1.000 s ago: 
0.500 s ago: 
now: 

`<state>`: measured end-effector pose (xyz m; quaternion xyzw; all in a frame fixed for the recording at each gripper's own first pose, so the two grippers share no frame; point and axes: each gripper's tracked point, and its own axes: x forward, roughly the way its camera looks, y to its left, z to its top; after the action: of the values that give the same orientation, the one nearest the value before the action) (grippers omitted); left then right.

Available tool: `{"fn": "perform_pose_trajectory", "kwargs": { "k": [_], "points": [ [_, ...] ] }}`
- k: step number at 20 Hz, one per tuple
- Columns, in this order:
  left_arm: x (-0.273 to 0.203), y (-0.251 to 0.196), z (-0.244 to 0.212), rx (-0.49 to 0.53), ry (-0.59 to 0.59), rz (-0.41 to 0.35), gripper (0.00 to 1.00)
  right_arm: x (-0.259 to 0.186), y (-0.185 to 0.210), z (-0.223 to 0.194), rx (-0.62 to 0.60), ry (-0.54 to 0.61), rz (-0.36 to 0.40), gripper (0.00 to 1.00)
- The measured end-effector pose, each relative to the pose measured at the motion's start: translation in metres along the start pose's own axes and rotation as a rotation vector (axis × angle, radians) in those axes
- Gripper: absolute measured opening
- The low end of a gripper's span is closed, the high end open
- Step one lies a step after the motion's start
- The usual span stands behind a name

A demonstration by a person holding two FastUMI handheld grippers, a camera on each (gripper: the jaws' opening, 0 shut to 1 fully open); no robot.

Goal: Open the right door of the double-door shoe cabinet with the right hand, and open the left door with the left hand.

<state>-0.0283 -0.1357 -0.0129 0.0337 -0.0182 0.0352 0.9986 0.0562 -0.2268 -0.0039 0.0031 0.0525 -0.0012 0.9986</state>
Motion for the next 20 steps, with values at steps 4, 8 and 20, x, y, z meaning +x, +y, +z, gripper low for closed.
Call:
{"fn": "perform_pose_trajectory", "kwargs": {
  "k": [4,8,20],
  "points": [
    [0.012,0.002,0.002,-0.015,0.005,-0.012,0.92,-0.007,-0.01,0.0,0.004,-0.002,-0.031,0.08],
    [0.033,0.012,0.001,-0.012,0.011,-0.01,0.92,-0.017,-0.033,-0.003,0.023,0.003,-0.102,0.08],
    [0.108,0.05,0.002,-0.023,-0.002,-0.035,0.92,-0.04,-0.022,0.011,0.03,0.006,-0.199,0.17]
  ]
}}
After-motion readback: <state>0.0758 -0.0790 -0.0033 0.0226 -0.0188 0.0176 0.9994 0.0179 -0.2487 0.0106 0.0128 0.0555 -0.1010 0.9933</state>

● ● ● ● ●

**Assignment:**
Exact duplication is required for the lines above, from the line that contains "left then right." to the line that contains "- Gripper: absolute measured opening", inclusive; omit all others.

**Exercise answer:**
`<state>`: measured end-effector pose (xyz m; quaternion xyzw; all in a frame fixed for the recording at each gripper's own first pose, so the two grippers share no frame; point and axes: each gripper's tracked point, and its own axes: x forward, roughly the way its camera looks, y to its left, z to its top; after the action: of the values that give the same orientation, the one nearest the value before the action) (grippers omitted); left then right.

Available tool: `{"fn": "perform_pose_trajectory", "kwargs": { "k": [_], "points": [ [_, ...] ] }}`
- k: step number at 20 Hz, one per tuple
- Columns, in this order:
  left_arm: x (-0.273 to 0.203), y (-0.251 to 0.196), z (-0.244 to 0.212), rx (-0.49 to 0.53), ry (-0.59 to 0.59), rz (-0.41 to 0.35), gripper (0.00 to 1.00)
  right_arm: x (-0.259 to 0.186), y (-0.185 to 0.210), z (-0.223 to 0.194), rx (-0.62 to 0.60), ry (-0.54 to 0.61), rz (-0.36 to 0.40), gripper (0.00 to 1.00)
- The measured end-effector pose, each relative to the pose measured at the motion's start: translation in metres along the start pose's own axes and rotation as a rotation vector (axis × angle, radians) in those axes
- Gripper: absolute measured opening

Nothing more remains to be added to this answer.